* _WORK ITEM_: Would you please return the lines of the material that contain the word "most"?

* _SOURCE MATERIAL_:
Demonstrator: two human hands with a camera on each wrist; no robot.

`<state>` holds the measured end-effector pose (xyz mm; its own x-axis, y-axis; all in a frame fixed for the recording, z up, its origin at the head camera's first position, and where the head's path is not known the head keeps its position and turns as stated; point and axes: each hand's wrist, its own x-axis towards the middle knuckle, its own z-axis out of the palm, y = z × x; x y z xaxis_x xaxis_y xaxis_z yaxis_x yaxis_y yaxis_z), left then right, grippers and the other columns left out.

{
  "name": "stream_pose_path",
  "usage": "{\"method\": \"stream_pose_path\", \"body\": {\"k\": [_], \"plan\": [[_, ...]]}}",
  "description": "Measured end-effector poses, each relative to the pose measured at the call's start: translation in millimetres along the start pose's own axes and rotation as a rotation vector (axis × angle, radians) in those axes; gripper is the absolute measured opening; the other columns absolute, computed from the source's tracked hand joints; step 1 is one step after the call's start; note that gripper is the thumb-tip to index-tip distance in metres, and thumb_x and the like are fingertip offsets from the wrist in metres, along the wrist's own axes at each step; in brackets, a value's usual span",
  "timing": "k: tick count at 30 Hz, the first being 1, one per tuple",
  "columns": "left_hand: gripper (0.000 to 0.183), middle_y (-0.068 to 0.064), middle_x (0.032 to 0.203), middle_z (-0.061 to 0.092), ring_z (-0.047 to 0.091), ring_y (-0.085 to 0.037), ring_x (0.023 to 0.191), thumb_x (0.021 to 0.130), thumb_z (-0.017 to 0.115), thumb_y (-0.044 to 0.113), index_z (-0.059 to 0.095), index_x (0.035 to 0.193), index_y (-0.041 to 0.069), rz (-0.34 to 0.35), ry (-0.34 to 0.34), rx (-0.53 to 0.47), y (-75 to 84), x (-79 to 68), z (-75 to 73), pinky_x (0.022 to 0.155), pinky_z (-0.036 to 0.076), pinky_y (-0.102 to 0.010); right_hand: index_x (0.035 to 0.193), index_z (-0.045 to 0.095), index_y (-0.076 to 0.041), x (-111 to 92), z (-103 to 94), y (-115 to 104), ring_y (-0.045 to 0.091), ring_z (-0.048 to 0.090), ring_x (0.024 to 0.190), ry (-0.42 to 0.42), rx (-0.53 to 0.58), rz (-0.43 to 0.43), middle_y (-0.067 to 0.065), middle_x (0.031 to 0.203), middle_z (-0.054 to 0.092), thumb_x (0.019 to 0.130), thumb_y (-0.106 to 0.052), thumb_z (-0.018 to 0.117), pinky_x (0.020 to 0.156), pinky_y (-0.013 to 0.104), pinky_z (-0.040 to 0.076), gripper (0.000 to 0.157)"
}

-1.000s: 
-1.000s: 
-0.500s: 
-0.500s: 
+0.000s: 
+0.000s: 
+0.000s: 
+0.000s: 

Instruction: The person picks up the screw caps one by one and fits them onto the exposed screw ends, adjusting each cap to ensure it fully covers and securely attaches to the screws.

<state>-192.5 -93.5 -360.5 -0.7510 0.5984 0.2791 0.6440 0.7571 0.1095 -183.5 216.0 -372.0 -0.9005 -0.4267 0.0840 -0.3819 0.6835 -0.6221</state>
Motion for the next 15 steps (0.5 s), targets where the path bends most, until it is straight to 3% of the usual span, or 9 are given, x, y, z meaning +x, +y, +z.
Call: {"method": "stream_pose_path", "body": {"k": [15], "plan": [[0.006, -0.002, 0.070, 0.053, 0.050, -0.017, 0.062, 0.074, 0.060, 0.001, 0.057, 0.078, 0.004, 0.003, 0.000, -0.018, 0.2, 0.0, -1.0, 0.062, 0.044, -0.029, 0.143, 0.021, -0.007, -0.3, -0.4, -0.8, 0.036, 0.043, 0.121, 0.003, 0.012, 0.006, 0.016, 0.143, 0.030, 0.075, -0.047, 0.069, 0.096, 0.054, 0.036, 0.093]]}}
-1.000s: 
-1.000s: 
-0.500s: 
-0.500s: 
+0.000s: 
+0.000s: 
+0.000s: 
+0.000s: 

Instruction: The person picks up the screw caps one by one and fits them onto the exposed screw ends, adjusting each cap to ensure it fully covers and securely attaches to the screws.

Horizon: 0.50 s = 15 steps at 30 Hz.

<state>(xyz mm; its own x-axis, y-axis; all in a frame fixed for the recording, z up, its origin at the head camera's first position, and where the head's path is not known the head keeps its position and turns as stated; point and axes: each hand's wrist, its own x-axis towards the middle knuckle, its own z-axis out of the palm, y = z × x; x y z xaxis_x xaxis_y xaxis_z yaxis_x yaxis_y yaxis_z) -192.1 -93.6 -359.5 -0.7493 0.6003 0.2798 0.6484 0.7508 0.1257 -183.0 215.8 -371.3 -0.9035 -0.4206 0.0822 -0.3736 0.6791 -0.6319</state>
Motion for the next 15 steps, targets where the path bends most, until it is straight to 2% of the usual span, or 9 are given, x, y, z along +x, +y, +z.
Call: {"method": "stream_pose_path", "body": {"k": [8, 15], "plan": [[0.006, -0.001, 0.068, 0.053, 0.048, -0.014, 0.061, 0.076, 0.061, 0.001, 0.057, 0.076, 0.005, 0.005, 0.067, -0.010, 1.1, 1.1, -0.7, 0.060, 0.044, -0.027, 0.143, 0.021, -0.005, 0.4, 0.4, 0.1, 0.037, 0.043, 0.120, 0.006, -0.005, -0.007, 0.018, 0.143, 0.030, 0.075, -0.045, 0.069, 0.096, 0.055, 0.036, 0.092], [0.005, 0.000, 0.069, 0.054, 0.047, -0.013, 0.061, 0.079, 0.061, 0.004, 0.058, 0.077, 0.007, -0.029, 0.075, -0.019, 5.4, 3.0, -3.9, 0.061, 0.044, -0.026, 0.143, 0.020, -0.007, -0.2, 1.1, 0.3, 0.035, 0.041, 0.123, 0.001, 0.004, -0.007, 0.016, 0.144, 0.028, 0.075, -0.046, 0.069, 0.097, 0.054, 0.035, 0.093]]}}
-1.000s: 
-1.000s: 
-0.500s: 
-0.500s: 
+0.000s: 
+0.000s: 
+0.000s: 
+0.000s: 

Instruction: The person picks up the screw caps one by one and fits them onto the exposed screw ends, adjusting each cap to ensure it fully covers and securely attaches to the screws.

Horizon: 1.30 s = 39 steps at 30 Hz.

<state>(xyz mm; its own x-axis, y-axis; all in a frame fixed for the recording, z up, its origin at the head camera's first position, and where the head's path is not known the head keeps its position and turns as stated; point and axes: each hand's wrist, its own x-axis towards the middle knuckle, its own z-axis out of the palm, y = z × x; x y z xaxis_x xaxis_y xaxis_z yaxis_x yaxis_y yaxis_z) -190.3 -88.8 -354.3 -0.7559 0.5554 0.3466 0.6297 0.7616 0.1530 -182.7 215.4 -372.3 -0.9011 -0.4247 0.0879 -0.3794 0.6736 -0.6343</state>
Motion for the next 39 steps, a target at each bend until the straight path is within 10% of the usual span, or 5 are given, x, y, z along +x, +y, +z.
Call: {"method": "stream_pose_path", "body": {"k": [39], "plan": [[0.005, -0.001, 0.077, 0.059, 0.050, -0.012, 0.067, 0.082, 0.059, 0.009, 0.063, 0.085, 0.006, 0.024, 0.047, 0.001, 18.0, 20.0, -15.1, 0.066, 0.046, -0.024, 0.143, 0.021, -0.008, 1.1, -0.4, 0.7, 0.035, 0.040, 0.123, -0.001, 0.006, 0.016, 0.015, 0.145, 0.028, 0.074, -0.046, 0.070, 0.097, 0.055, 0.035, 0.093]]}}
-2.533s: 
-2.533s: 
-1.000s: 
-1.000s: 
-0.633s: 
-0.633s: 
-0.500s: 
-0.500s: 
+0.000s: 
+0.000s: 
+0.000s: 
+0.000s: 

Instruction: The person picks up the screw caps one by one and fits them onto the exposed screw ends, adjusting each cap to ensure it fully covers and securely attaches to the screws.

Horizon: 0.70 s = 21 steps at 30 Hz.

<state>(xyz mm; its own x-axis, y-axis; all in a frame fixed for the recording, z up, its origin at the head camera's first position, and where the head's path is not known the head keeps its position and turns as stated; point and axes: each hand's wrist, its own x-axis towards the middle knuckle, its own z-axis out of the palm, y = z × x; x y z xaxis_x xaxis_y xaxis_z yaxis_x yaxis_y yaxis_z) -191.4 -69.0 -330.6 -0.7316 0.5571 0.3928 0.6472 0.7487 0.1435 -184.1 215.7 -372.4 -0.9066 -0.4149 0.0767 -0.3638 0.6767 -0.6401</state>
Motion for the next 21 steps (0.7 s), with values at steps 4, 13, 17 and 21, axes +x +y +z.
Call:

* _TASK RESPONSE_:
Motion for the next 15 steps (0.5 s), targets where the path bends most, until it is straight to 3% of the usual span, or 9 are given, x, y, z meaning +x, +y, +z.
Motion for the next 15 steps, targets where the path bends most, until it is straight to 2% of the usual span, or 9 are given, x, y, z along +x, +y, +z.

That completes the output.